Dc10

Changing the HBase default LoadBalancer.

Posted by jmspaggi on 10/12/12  ~  Posted in: Non catégorisé

Having a VERY heterogeneous cluster (a.k.a.  Frankencluster), the default HBase load balancer, even if very efficient, is maybe not the best fit for my needs.

By default, HBase is balancing the regions evenly over all the regionservers. However, on my cluster, I have P4 CPUs, few CPUs with 2 cores, some with 4 an one with 8. Even between computers with the same numbers of cores, performances are very different.

I searched a way to better balance the load  between all my nodes and the best way I found so far is to produce  my customed load balancer, and increase the odds to have the tasks assigned locally (mapred.fairscheduler.locality.delay).

Before those modifications, about 20% of the tasks was running with non-local data. After balancing with below’s LoadBalancer and the updating the locality delay, 100% of the tasks was running locally! On the performances side, I have only tested with RowCounter so far, but with this MR job, the initial performances was above 10 minutes to count 101M lines, and is under 5 minutes with the new balancing.

Before going further, there is few things you need to understand about my cluster and the balancing. First, take a look at Mike’s message on the HBase list. http://www.mail-archive.com/user@hbase.apache.org/msg20722.html The default HBase balancing and Hadoop will do all the work for you in a production's  “normal” cluster. My situation here is very specific. It’s a dev cluster, not a production one. So I have more flexibility to play with it and re-arrange the regions the way I want.
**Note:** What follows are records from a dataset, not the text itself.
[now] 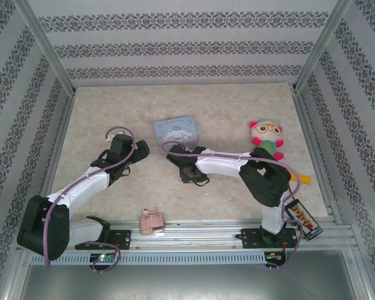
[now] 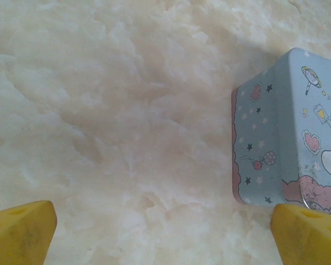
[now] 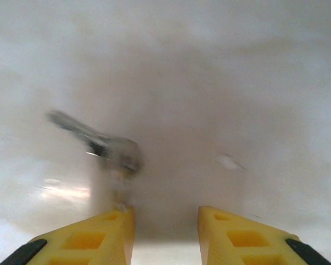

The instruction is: Unlock a padlock with a key

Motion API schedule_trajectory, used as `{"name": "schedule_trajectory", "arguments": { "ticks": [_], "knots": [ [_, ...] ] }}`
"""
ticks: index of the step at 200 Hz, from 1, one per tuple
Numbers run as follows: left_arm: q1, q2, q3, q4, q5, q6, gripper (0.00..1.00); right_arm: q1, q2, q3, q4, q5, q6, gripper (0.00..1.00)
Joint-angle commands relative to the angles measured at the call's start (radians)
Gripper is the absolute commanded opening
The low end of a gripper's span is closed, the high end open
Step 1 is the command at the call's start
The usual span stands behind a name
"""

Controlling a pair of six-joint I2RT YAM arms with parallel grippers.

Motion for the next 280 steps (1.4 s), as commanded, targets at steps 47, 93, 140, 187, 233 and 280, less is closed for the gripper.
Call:
{"name": "schedule_trajectory", "arguments": {
  "ticks": [47, 93, 140, 187, 233, 280],
  "knots": [
    [0.013, -0.086, 0.041, 0.077, 0.018, 0.074, 0.99, -0.056, -0.231, -0.037, -0.095, -0.052, -0.058, 0.42],
    [0.013, -0.14, -0.005, 0.113, 0.009, 0.055, 0.99, -0.07, -0.264, -0.034, -0.011, -0.109, -0.01, 0.46],
    [0.013, -0.137, -0.008, 0.127, -0.005, 0.064, 0.99, -0.078, -0.129, -0.006, 0.085, -0.142, -0.028, 0.43],
    [0.017, -0.103, -0.039, 0.193, 0.035, 0.022, 0.99, -0.095, -0.046, 0.018, 0.098, -0.141, -0.048, 0.4],
    [0.017, -0.064, -0.026, 0.196, 0.061, 0.013, 0.99, -0.108, -0.025, -0.011, 0.147, -0.174, -0.042, 0.35],
    [0.017, -0.06, -0.029, 0.192, 0.075, 0.007, 0.99, -0.108, -0.015, -0.021, 0.156, -0.189, -0.036, 0.32]
  ]
}}
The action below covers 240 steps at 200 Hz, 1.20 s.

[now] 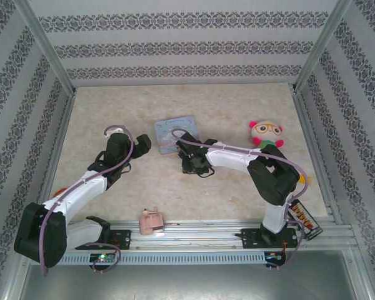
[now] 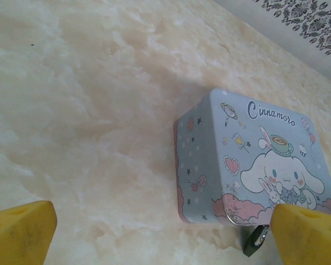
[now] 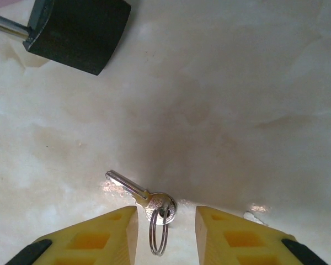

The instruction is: Unlock a padlock with a key

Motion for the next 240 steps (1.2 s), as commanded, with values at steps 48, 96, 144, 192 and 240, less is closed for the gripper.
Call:
{"name": "schedule_trajectory", "arguments": {
  "ticks": [48, 96, 144, 192, 240],
  "knots": [
    [0.019, -0.005, 0.005, 0.002, 0.021, -0.015, 0.99, -0.004, 0.003, -0.064, 0.017, -0.016, 0.015, 0.24],
    [0.019, -0.007, 0.025, -0.024, 0.052, -0.004, 0.99, -0.008, 0.004, -0.083, 0.052, -0.028, -0.02, 0.04],
    [0.018, -0.027, 0.03, -0.03, 0.1, 0.025, 0.99, -0.009, -0.068, -0.108, 0.084, -0.017, -0.091, 0.0],
    [0.018, -0.048, 0.02, 0.048, 0.241, 0.091, 1.0, -0.032, -0.197, -0.117, 0.075, -0.015, -0.113, 0.0],
    [0.019, -0.004, 0.073, 0.046, 0.484, 0.146, 0.99, -0.061, -0.347, -0.141, 0.084, -0.012, -0.116, 0.0]
  ]
}}
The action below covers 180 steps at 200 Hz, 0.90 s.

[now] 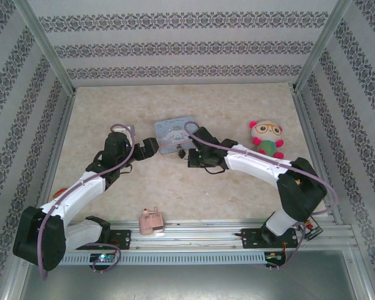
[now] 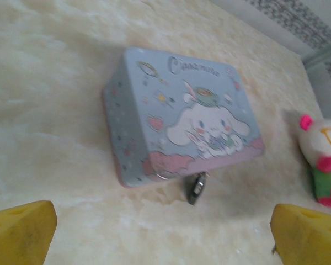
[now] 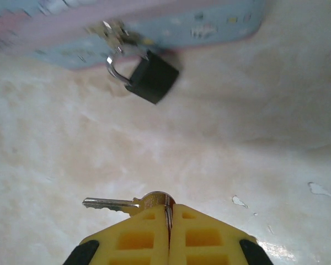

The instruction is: Unlock a padlock with a key

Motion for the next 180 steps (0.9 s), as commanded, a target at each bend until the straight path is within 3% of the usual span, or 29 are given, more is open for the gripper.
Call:
{"name": "schedule_trajectory", "arguments": {
  "ticks": [1, 19, 53, 105, 180],
  "knots": [
    [0.013, 0.022, 0.059, 0.037, 0.181, 0.053, 0.99, -0.014, -0.069, -0.027, -0.004, 0.014, -0.019, 0.0],
    [0.011, 0.043, 0.076, 0.058, 0.307, 0.048, 0.98, -0.025, -0.115, -0.037, 0.005, 0.008, -0.013, 0.0],
    [-0.007, 0.085, 0.114, 0.128, 0.492, 0.026, 0.82, -0.05, -0.179, -0.061, 0.051, -0.055, 0.007, 0.0],
    [-0.092, 0.138, 0.184, 0.088, 0.484, 0.083, 0.65, -0.067, -0.232, -0.098, 0.117, -0.118, 0.055, 0.0],
    [-0.2, 0.262, 0.262, 0.136, 0.514, 0.069, 0.53, -0.066, -0.257, -0.116, 0.139, -0.129, 0.073, 0.0]
  ]
}}
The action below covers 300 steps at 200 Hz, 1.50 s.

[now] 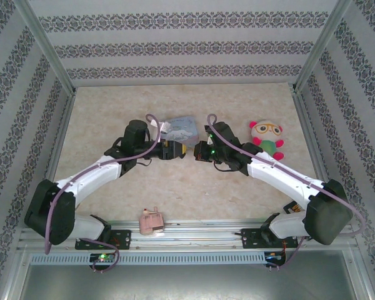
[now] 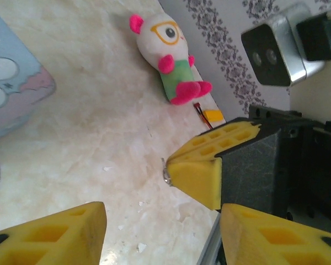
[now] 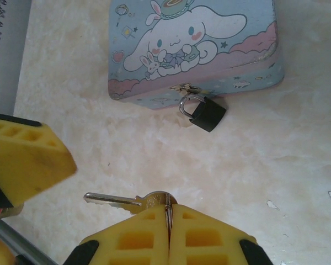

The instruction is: Unlock a padlock with a key

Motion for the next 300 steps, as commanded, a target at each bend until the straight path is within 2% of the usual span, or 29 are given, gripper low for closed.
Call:
{"name": "schedule_trajectory", "arguments": {
  "ticks": [1, 63, 92, 136, 177, 205, 237, 270, 300],
  "knots": [
    [-0.03, 0.027, 0.049, 0.056, 0.029, 0.016, 0.53, -0.005, -0.019, -0.017, 0.022, -0.015, 0.019, 0.0],
    [-0.055, 0.092, 0.065, 0.102, 0.019, -0.013, 0.36, -0.005, -0.025, -0.023, 0.028, -0.022, 0.024, 0.0],
    [-0.056, 0.104, 0.067, 0.109, 0.007, -0.016, 0.24, -0.004, -0.025, -0.024, 0.029, -0.024, 0.025, 0.0],
    [-0.057, 0.12, 0.066, 0.113, 0.002, -0.018, 0.18, -0.003, -0.021, -0.021, 0.035, -0.03, 0.027, 0.0],
    [-0.056, 0.124, 0.064, 0.111, -0.005, -0.016, 0.0, -0.002, -0.021, -0.019, 0.035, -0.034, 0.025, 0.0],
    [-0.055, 0.112, 0.072, 0.061, -0.022, 0.022, 0.0, -0.001, -0.028, -0.021, 0.034, -0.025, 0.021, 0.0],
    [-0.053, 0.063, 0.084, -0.032, -0.057, 0.116, 0.0, -0.004, -0.065, -0.043, 0.031, 0.018, 0.013, 0.2],
    [-0.052, 0.017, 0.127, -0.179, -0.062, 0.258, 0.0, -0.015, -0.135, -0.079, 0.01, 0.103, -0.02, 0.28],
    [-0.052, -0.017, 0.161, -0.267, -0.025, 0.361, 0.0, -0.042, -0.197, -0.126, 0.035, 0.075, -0.058, 0.33]
  ]
}}
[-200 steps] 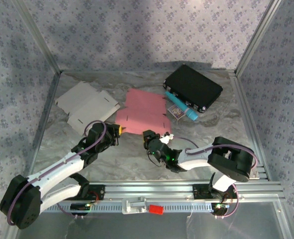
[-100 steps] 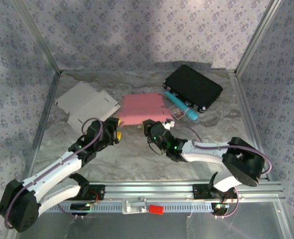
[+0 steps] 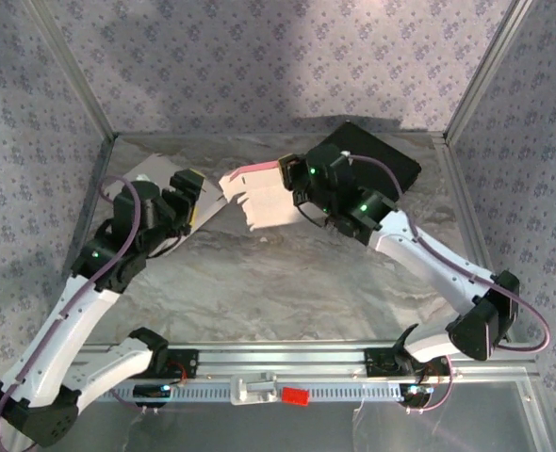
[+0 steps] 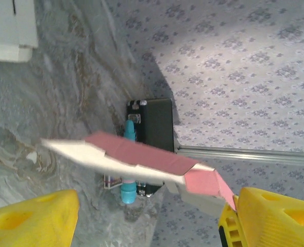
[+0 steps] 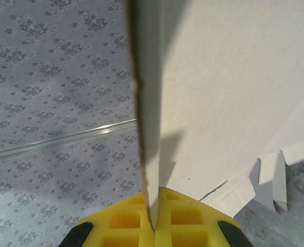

I can also stop/start as often as I want.  In production cluster, you might be better to simply remove the slowest nodes or upgrade them.

Also, regarding the code below, please note that it’s just a POC. There is most probably many things missing (Just take a look at the DefaultLoadBalancer and you will see what I mean...) . A full solution will have read the JMX results over the time and slowly adjust the load to balance it over all the nodes. My solution is “simply” taking the performance index provided by you and using it to share the load. On this version, the performances index is hardcoded. Which mean I need to redeploy my code each time I add a node or change something. But you can also read that from a file, and ask all the regionservers to populate the file. That way you will have a dynamic balancer. Also, with the hardcoded version, if you add a RegionServer to your cluster, no regions will be assigned to it until it’s added on the class.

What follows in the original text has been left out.